My First Steps with Pelican
I started with the Quickstart tutorial and played with the minimal site you generate there. Not having defined a theme, the pure html output was pretty bare:

The Quickstart tutorial shows the steps to generate and preview a site once. If you start playing around with articles and Markdown and such you probably don't want to run the
pelican content
pelican --listen
commands every time. The make devserver command is much handier. It will re-generate and re-serve the site on http://127.0.0.1:8000 with every file change.
Next, I looked through the Pelican included themes, but nothing really jumped out at me... So I got curious about customizing my own theme.
Adding a Custom Theme
The Pelican docs suggest to build your own theme with their simple theme. To add the theme to your site download the simple theme's folder from the GitHub repository into a subfolder, e.g., your-site/theme/.
To enable the theme in your builds add the below setting to your pelicanconf.py. It takes the relative path to the theme's subfolder.
THEME = 'theme/'
The simple theme (folder) only contains a templates/ subfolder with .html files. These define a blog structure. All Pelican themes do. Were you now to build your project site again, it would still look very bare. Similar to the screenshot above. As the simple theme doesn't include any CSS.

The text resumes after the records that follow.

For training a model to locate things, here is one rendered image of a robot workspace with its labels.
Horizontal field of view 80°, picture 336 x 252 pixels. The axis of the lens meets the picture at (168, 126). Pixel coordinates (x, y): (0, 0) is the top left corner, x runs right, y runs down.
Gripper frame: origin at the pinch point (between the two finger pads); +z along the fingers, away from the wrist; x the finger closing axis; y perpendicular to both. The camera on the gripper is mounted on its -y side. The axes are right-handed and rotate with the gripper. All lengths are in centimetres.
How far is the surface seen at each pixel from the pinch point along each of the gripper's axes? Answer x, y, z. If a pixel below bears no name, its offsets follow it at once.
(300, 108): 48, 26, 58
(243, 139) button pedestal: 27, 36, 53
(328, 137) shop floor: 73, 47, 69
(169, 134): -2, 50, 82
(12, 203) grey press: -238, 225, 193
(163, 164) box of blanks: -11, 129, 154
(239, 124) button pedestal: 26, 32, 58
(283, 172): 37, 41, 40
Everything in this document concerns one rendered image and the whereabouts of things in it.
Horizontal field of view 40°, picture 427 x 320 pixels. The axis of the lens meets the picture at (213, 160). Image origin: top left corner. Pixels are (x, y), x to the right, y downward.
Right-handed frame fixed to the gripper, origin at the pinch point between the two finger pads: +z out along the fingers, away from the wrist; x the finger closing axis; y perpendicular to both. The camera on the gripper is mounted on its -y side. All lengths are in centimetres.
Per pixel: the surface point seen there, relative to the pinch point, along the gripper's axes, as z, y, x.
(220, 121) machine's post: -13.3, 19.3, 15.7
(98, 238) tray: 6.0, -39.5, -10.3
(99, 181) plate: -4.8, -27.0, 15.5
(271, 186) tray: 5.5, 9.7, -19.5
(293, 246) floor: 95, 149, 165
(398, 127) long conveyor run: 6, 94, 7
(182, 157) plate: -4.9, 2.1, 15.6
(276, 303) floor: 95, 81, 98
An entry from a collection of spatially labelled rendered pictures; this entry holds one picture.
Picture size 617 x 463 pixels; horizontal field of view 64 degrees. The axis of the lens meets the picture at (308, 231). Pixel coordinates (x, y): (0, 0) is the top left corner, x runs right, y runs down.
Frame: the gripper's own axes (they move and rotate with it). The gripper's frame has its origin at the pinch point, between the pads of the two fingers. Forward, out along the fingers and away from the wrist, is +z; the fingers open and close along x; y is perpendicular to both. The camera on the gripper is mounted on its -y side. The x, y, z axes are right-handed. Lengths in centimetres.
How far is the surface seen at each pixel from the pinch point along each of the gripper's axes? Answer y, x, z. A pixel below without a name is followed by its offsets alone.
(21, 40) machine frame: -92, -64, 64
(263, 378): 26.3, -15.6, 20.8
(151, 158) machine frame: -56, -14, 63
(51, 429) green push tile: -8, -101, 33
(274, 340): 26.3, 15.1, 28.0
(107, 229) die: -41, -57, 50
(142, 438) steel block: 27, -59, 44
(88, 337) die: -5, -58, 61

I didn't have any CSS experience, but have heard a lot about Bootstrap. So, I tried to figure out how to add that to my new theme.
Adding Bootstrap
heise article (german)
Theme Changes
bla
<html lang="{% block html_lang %}{{ DEFAULT_LANG }}{% endblock html_lang %}"
data-bs-theme="dark">
Makefile Patch
I patched the rsync command in the Pelican generated Makefile to --exclude 'logs' to avoid warnings with rsync and my webhost. My webhost keeps a logs directory in its document root that rsync tries to delete.